[PROBLEM STATEMENT] Search the entries below for "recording", and copy each line where it appears.

(Dataset entries)
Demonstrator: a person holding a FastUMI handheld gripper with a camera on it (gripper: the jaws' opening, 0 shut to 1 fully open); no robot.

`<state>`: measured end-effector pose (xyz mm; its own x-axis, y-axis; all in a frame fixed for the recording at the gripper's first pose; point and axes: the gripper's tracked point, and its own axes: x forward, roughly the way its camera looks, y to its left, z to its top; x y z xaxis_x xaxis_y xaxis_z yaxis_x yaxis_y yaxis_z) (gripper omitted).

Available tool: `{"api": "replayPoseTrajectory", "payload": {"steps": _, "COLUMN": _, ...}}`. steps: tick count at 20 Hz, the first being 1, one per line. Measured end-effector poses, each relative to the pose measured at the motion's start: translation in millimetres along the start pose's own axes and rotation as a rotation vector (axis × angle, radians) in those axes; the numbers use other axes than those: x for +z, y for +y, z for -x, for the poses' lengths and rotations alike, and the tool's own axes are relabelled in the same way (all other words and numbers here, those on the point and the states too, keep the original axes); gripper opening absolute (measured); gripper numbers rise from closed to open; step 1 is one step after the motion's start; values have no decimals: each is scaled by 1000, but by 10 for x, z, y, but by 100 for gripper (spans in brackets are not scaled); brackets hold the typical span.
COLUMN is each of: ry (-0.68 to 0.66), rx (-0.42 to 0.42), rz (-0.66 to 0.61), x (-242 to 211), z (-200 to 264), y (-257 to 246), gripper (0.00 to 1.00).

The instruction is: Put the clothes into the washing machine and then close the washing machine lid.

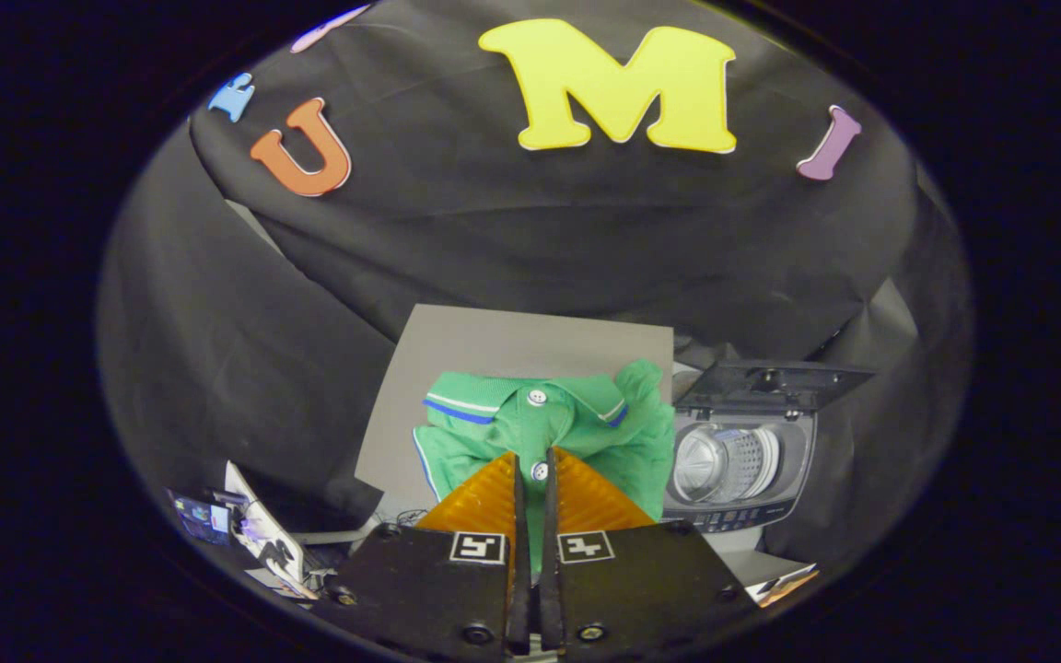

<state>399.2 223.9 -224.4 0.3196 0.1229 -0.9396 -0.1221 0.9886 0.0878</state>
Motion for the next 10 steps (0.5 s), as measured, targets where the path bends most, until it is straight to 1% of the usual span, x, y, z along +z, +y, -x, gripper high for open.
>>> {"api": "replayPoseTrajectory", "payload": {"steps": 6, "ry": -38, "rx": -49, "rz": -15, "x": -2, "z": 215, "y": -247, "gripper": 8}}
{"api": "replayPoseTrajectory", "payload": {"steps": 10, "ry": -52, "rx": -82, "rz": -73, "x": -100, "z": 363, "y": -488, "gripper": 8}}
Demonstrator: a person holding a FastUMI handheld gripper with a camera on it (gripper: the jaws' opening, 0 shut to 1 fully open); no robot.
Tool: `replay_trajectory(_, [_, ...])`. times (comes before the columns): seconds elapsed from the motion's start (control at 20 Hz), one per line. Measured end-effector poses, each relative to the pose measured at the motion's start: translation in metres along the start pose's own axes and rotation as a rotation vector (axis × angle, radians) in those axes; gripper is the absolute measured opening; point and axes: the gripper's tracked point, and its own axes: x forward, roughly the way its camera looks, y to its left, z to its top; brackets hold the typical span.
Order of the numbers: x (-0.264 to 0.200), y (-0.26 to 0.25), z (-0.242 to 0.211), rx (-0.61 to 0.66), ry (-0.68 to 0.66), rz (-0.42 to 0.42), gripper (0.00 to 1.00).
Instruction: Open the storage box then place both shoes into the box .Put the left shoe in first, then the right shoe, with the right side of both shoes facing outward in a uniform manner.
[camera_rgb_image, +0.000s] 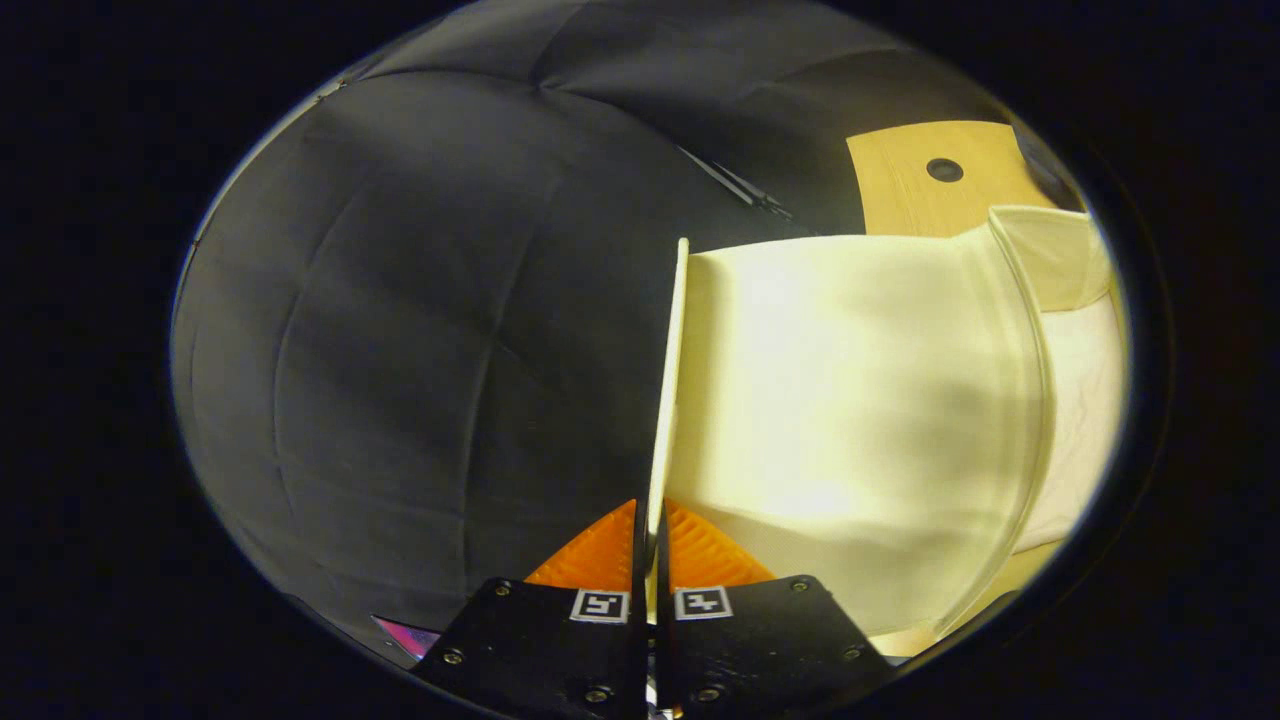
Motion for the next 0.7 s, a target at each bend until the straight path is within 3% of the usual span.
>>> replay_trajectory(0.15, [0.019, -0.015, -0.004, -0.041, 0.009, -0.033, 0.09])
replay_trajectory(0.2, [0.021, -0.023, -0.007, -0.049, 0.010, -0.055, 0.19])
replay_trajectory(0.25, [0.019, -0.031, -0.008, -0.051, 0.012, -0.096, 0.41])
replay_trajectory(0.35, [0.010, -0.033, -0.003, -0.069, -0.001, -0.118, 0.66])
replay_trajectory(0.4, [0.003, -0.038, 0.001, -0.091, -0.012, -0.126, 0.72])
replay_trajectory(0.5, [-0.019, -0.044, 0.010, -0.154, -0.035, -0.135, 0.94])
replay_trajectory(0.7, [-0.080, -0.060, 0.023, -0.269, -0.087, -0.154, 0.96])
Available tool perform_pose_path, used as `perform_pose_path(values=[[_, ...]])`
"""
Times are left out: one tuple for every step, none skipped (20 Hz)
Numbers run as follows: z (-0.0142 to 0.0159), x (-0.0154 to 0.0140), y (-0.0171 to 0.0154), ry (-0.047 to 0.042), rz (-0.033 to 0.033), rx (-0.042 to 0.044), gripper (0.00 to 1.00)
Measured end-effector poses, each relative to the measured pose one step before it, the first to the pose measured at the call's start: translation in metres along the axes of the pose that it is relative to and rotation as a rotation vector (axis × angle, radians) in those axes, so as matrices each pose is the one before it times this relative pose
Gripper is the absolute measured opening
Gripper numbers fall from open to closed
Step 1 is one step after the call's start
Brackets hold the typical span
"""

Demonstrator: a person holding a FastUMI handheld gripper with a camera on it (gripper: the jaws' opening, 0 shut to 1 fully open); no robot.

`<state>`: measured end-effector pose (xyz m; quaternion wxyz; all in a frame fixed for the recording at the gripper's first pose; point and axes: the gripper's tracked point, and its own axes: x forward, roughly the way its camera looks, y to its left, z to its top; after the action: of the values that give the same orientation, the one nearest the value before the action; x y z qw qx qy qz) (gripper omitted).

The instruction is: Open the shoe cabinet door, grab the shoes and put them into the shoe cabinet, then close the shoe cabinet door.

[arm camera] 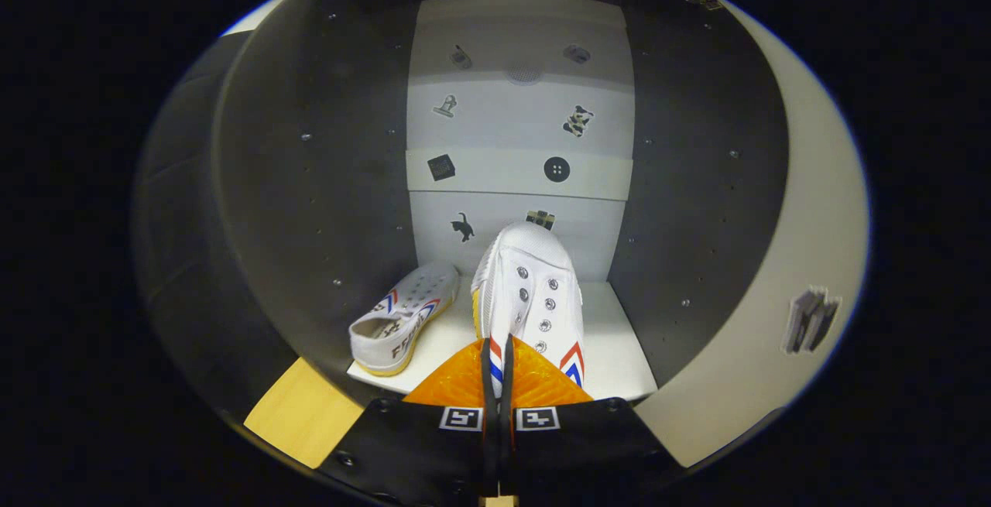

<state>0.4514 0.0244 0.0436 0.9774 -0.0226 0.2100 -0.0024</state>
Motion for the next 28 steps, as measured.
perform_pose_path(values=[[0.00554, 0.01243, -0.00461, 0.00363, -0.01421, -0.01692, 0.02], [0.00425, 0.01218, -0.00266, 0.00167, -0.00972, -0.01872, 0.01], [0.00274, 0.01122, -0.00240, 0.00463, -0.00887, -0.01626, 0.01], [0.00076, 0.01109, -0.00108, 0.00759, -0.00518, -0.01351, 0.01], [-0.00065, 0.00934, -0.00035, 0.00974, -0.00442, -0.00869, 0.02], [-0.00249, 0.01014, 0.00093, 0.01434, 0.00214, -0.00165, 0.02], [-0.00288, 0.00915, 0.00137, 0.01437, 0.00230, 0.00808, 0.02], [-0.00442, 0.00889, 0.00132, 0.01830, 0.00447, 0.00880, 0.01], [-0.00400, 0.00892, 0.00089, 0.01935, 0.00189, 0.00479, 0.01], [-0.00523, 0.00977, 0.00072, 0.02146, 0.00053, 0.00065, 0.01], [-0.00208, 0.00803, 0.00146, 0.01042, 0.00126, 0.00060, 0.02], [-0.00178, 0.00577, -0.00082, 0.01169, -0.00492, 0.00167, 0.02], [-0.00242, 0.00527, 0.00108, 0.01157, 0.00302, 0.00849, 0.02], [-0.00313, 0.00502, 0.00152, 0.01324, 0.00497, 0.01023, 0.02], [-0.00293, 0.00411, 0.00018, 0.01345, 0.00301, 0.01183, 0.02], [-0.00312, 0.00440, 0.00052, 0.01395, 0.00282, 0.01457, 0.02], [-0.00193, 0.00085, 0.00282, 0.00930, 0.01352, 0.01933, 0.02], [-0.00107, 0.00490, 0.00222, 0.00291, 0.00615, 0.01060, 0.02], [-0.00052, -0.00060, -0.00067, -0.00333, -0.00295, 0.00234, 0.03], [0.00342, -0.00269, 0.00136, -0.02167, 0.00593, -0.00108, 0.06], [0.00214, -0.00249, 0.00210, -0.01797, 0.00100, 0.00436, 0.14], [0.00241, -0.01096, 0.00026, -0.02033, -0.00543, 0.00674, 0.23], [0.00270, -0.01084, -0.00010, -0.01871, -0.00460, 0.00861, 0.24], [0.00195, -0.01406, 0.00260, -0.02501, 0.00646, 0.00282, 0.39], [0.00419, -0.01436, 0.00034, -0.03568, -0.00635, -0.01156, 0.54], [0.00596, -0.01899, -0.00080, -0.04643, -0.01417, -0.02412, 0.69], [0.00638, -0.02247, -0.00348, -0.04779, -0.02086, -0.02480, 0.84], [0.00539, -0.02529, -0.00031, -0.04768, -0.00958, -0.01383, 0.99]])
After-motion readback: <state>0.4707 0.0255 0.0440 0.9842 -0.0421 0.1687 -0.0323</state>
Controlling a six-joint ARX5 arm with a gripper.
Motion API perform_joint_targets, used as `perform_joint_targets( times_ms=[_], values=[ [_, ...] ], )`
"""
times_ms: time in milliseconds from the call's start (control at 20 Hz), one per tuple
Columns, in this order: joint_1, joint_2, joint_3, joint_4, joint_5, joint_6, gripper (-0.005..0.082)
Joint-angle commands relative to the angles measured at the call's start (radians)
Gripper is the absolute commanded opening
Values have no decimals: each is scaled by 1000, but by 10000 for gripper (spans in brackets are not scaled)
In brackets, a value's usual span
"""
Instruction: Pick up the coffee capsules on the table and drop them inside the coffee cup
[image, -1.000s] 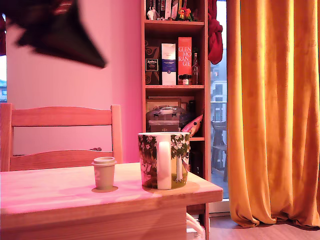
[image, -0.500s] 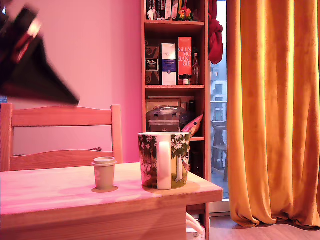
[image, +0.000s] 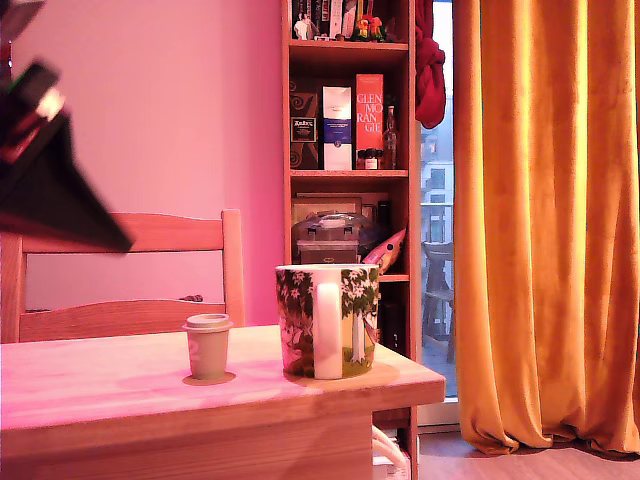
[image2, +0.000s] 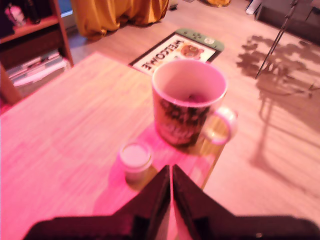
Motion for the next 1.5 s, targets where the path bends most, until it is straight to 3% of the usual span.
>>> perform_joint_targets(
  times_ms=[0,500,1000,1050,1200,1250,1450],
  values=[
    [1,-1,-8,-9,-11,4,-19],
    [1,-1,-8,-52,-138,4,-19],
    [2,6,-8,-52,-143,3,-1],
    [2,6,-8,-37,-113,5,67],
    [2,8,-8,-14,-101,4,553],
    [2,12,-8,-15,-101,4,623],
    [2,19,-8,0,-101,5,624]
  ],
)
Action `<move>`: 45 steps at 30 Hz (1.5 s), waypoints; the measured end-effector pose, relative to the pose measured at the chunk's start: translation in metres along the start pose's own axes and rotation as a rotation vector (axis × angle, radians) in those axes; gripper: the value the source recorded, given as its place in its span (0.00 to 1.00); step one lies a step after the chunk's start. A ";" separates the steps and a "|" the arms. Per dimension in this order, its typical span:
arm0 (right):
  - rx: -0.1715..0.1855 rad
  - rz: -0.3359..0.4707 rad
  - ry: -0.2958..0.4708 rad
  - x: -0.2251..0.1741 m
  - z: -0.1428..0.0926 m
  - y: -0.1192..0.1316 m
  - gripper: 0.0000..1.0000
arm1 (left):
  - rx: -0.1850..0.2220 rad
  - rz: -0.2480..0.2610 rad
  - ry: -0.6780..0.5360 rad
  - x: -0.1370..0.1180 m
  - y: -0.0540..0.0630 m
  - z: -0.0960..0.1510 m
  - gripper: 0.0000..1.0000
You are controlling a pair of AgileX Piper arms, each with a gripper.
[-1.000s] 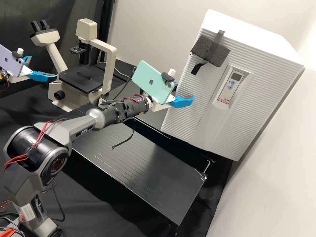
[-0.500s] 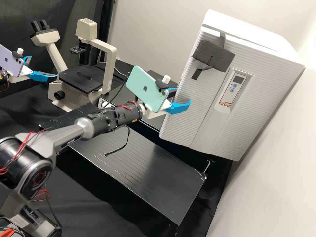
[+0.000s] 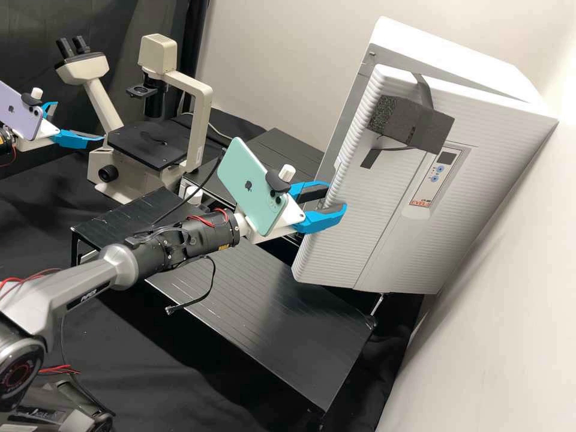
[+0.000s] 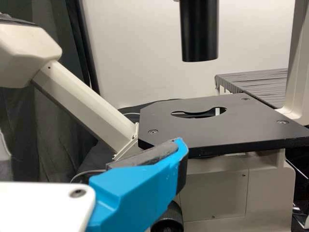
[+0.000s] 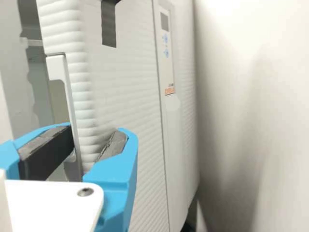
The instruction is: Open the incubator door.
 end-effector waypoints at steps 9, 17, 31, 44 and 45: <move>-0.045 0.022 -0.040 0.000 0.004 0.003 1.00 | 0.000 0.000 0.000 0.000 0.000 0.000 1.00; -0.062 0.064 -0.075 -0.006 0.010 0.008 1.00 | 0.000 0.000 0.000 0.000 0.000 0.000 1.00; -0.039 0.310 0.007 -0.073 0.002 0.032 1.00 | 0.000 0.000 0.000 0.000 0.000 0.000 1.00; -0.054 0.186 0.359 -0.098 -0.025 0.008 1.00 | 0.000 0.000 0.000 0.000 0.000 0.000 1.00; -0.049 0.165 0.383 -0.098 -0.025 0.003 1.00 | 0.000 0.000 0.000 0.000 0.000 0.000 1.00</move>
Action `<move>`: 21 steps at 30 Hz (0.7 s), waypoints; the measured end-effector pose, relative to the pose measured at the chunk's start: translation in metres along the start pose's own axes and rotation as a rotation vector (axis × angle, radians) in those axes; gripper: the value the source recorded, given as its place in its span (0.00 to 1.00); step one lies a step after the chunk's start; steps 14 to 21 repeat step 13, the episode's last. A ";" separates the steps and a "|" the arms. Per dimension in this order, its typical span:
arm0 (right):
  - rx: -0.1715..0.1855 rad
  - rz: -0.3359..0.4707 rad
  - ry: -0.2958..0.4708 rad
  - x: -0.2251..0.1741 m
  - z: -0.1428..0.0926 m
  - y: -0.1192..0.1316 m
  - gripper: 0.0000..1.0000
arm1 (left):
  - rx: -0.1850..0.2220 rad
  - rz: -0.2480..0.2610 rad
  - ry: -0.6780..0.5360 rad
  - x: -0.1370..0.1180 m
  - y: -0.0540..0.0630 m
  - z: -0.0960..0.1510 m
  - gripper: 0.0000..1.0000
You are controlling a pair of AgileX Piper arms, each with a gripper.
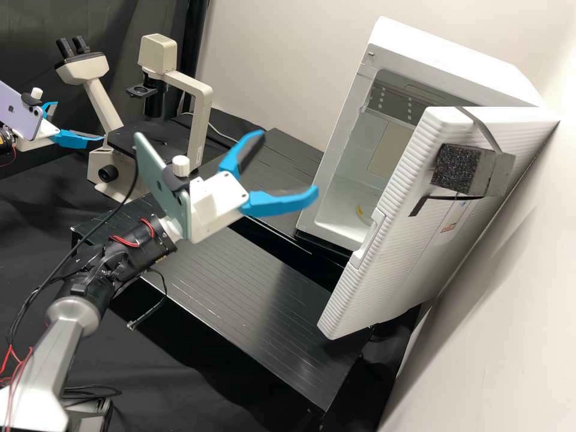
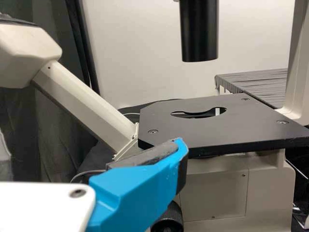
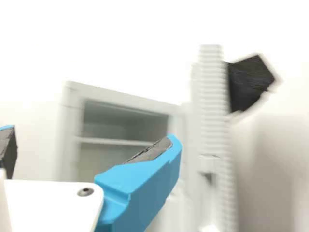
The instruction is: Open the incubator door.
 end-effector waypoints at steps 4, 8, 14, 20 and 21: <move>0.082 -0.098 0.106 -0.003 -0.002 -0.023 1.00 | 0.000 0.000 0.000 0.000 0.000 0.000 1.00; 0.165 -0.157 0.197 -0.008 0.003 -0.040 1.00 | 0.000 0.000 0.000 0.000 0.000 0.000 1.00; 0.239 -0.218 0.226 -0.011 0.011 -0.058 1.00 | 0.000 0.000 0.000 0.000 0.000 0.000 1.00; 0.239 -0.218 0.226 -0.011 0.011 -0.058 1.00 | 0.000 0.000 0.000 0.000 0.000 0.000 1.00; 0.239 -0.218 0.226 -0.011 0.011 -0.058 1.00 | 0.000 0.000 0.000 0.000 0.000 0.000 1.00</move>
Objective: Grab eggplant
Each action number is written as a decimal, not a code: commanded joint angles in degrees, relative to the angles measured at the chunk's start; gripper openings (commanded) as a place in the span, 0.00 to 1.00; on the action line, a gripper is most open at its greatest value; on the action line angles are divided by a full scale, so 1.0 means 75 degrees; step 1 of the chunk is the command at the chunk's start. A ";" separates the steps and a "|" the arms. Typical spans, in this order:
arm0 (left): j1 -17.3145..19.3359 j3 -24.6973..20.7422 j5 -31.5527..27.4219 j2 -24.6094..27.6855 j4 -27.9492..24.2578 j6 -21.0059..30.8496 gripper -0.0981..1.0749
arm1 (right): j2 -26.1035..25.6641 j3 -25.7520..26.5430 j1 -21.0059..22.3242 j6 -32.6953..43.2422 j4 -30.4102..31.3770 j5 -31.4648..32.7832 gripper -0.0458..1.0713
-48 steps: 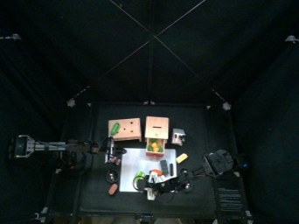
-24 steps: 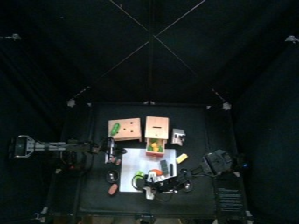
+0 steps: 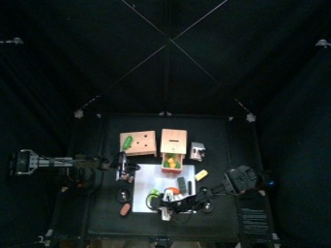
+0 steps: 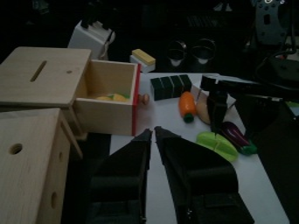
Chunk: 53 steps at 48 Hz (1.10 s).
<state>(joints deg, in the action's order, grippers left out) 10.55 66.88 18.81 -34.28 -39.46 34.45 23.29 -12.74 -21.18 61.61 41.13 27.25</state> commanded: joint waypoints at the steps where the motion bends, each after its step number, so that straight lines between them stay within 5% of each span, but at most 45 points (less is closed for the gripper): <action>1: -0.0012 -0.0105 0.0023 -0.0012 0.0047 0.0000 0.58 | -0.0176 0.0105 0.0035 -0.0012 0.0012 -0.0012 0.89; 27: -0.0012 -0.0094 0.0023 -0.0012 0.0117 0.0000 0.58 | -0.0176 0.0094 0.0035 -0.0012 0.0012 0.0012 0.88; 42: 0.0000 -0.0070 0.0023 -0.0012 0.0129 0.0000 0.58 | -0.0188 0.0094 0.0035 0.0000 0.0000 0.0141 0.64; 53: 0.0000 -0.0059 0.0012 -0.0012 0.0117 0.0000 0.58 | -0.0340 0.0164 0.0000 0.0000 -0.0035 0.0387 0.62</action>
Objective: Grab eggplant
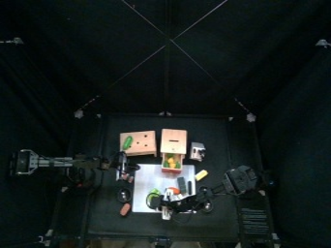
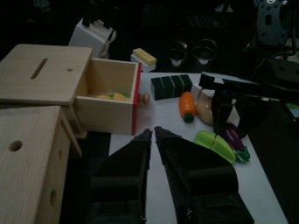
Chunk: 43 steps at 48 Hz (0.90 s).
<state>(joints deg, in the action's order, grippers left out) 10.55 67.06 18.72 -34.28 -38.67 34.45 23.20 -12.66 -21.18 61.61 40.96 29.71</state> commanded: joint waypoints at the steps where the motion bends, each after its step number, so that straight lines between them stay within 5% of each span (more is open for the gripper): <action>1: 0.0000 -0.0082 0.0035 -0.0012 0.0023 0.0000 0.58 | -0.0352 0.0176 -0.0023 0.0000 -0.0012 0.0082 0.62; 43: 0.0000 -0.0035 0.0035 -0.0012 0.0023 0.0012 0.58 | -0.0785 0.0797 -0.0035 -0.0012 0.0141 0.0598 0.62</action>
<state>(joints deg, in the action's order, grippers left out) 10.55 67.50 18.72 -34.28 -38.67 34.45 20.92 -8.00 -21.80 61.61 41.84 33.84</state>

[WORKED SOLUTION]
`<state>`: measured end-effector pose (xyz mm; its own x-axis, y-axis; all in a frame fixed for the recording at the gripper's first pose; point and axes: the gripper's tracked point, and its own axes: x forward, roughly the way its camera looks, y to its left, z to its top; x y z xaxis_x xaxis_y xaxis_z yaxis_x yaxis_y yaxis_z) (gripper omitted).
`<state>`: measured end-effector pose (xyz m; quaternion wxyz; all in a frame fixed for the recording at the gripper's first pose; point and axes: the gripper's tracked point, and its own axes: x forward, roughly the way its camera looks, y to its left, z to its top; after the action: of the values that give the same orientation, the one nearest the value before the action; x y z qw qx qy qz) (gripper omitted).

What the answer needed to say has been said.